Она шагнула назад. Туман обнял её фигуру, платок, сарафан — и медленно растаял. На том месте, где секунду назад стояла Мара, повисла только обычная зимняя белёсая дымка Туманницы.
Туманница тихо опустилась к воде, как женщина, поправляющая простыню на спящем ребёнке. Зеркальник, лежавший чёрным ободом вокруг ног людей, тонко треснул ещё раз — не страшно, как в начале, а тоненько, как стекло под пальцем. Чёрная гладь стала тоньше, просвечивая зеленью.
В самый центр проруби, между двумя венками, на миг вспыхнул маленький огонёк — Водяной светлячок. Он вздрогнул, забился, словно хотел куда‑то вести, но тут же успокоился, описал маленький круг над водой — и мягко погас, будто нырнул вниз.
Илья стоял не двигаясь.
Он слышал каждое слово Анны, как будто она говорила прямо в грудь, туда, где ещё недавно лежал тяжёлый, чужой ключ.

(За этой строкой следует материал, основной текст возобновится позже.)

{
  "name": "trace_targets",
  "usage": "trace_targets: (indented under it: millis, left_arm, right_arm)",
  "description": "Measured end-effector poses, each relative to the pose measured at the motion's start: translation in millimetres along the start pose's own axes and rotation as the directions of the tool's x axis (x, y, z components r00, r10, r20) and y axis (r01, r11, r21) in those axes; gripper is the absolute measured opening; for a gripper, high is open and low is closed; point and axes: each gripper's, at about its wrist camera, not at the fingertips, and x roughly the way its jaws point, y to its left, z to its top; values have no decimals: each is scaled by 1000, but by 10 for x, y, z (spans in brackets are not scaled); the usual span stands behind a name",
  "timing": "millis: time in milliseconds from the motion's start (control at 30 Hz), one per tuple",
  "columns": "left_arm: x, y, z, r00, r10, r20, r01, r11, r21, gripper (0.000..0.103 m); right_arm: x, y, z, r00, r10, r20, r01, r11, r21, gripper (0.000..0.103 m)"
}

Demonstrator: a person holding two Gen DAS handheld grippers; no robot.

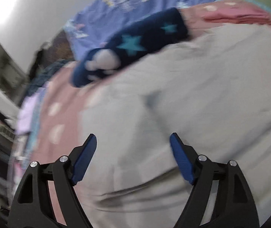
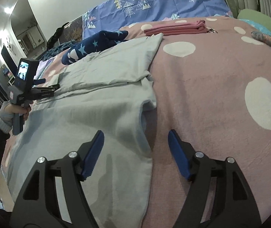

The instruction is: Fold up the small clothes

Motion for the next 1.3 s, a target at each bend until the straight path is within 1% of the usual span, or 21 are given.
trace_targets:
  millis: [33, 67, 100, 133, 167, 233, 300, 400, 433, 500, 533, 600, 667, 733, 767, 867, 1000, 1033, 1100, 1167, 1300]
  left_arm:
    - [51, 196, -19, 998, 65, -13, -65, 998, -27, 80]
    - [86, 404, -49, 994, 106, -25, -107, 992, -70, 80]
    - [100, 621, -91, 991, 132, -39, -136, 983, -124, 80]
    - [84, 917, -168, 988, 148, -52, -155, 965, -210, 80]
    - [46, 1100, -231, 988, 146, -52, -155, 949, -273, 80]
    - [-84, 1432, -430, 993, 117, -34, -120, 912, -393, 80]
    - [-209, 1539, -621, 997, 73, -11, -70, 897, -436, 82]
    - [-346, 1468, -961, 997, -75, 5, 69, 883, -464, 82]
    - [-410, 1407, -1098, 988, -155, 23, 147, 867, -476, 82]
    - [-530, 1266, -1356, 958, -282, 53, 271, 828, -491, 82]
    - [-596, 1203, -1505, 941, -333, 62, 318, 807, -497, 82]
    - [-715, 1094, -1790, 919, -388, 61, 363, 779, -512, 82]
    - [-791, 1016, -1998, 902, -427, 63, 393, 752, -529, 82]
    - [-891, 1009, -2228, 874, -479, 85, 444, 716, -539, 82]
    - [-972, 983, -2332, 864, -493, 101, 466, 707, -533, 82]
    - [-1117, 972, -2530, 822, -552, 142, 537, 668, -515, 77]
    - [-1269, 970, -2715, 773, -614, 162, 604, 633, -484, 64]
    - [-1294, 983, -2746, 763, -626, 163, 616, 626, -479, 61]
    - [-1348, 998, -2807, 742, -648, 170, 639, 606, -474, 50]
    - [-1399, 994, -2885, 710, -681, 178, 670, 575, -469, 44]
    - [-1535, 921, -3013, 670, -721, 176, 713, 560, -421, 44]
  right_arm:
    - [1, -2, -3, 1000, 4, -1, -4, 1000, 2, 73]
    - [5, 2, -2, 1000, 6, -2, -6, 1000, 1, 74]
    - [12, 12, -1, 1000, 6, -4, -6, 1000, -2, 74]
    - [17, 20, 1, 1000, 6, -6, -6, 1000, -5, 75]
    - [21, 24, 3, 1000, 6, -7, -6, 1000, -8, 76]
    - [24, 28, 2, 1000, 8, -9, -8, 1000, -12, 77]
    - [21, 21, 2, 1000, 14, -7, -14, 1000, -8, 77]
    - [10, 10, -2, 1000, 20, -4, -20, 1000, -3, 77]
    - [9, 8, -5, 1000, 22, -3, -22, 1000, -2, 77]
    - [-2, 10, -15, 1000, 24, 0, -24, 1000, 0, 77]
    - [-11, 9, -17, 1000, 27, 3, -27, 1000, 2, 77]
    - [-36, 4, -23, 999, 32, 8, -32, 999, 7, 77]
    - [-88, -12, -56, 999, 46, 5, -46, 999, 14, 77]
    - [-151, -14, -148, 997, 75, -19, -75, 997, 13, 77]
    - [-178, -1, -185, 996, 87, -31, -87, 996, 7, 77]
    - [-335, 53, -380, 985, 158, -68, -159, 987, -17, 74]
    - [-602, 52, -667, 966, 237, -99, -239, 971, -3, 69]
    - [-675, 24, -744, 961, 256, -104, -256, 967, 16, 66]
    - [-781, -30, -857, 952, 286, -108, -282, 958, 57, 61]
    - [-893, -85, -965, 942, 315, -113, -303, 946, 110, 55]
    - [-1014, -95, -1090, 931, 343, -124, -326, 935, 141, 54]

Когда она взяла венок из его рук — сердце ухнуло, как в ту ночь, когда он вышел на лёд ребёнком. Когда сказала «за ваших» — он едва не шагнул вперёд, чтобы сказать: «Не надо». Но язык прирос к нёбу.
Теперь он смотрел, как два венка плывут рядом, и понимал: то, что нужно было сделать ему, он уже сделал. Остальное — было не его. Она выбрала без него. И именно поэтому её выбор что‑то делал с ним — освобождал и связывал одновременно.
Лёд под ногами не стал от этого толще или тоньше. Треск не исчез совсем. Но в этом треске теперь было меньше угрозы и больше… хруста. Как бывает, когда весной солнце подтачивает тонкую корку, и под ней слышно живую воду.
Река приняла и её слова, и венки. Правда была названа. Выбор сделан.
Теперь действительно оставалось только одно: выдержать. И не дать этой новой, тяжёлой, но общей правде снова уйти под лёд.